Two Conflicting Laws, One Reality: the Caruolo Line is Drawn

The Woonsocket City Council confronted two starkly conflicting fiscal developments at last night’s meeting.
The first was the news that come November, a company would be relocating out of Woonsocket and taking with it the wages and taxes of two hundred and fifty jobs. The second was a verbal report from the City Solicitor, Robert Iuliano, as to the preliminary hearing in Superior Court yesterday for the Caruolo Act lawsuit filed by the School Committee.
Declining to grant a continuance for either a performance audit or to enable the city to bring aboard specialized legal counsel, Judge Daniel Procaccini ordered the Caruolo suit to commence Thursday. To characterize the upcoming proceeding as a kangaroo court might be premature. There is no question, however, that both sides emerged from the hearing in clear concurrence on one point: Judge Procaccini seemed less interested in the merits of the School Committee’s spending for FY2009 and more interested in getting down to the nitty-gritty of compelling Woonsocket taxpayers to write the check for it.
From today’s Woonsocket Call.

Procaccini was dismissive of the need for a performance audit from the outset of the hearing, saying it would not eliminate the gaping hole in the school department’s budget no matter what it revealed. He said the procedure would delay the case too long, only worsening the School Department’s budget problems and heap perhaps $100,000 in new costs onto the city.

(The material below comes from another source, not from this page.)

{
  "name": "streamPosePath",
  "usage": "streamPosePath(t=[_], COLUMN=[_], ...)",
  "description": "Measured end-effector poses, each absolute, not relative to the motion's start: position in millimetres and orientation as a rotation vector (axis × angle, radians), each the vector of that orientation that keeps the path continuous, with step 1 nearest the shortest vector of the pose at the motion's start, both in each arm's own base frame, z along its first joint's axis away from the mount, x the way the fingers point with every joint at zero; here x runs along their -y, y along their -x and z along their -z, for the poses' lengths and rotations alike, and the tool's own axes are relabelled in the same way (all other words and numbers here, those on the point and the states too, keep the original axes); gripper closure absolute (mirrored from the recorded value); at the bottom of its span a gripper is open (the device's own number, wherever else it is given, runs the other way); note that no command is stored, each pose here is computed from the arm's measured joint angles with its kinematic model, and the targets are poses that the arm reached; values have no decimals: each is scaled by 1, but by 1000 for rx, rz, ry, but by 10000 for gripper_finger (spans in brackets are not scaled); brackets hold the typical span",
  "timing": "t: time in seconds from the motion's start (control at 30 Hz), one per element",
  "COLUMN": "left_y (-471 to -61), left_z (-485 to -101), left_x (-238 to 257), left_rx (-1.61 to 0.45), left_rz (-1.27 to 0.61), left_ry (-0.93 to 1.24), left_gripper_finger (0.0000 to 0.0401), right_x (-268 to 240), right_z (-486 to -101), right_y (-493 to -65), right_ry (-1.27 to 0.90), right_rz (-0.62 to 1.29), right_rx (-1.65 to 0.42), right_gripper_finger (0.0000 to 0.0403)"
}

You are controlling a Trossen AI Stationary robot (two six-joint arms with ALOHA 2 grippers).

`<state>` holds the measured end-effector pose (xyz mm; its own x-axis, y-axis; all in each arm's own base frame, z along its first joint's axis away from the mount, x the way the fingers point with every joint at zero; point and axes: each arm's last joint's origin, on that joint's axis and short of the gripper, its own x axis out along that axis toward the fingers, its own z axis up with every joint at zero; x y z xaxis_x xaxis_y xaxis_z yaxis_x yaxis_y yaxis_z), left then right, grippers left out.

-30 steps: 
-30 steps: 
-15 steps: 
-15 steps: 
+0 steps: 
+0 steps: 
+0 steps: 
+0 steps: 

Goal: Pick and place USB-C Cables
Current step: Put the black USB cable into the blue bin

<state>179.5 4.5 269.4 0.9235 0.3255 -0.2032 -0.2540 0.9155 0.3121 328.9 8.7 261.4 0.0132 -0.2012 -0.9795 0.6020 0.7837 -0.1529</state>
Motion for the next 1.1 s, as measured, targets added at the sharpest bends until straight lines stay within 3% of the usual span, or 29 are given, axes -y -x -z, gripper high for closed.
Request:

Ah, yes, “delay”. By artfully employing this quality, it is, in fact, the Woonsocket School Committee, with the cooperation of an amenable judge, who has demonstrated to school committees around the state unwilling to make adequate cuts or to renegotiate contracts the best way to proceed: initiate a Caruolo action at the eleventh hour and you can by-pass all of the annoyance of outsiders examining your budget, questioning your spending and even overruling your judgment by ordering the non-payment of certain expenditures.
A handful of school committee members, not just in Woonsocket but around the state, have a predilection for reminding the public that it is their purview to determine how school budget dollars are spent. Of course, this is true. The flip side – that a separate body is vested with the power to set the amount of that budget – seems more easily forgotten. It is arranged this way because that body has the power to take into consideration the entire fiscal picture, both expenditures and revenue, of the municipality.
Returning now to Woonsocket, trapped between an inadequate revenue stream of which the upcoming loss of 250 jobs is the latest though not the sole indicator, and a school committee which has stepped beyond their mandated role, “that body” has chosen to continue asserting their power to set the amount of the school budget by fighting the Caruolo suit.
[Those who tout the Mayor of Woonsocket as a friend of the taxpayer might be interested to learn that her solution to FY2009 overspending by the school department was to recommend a supplemental tax, presumably to have been followed by another supplemental tax in due course to cover overspending, already underway, of the FY2010 budget. She was, however, overruled by the City Council.] A transcript of certain comments last night by council members and the City Solicitor would provide an excellent description of the clash, referenced on prior occasions here on A.R, of two Rhode Island laws. One bequeaths to city/town councils the exclusive power to tax and to set the amount of all budgets within their municipality. Another permits a school committee, under certain circumstances, to appeal the amount of their budget funding to Superior Court.
Voicing the deep exasperation and determination expressed by all members of the City Council, Vice President William D. Schneck remarked last night

If by decree we are ordered to pay, we’ll all vote no. And then we will be in uncharted waters.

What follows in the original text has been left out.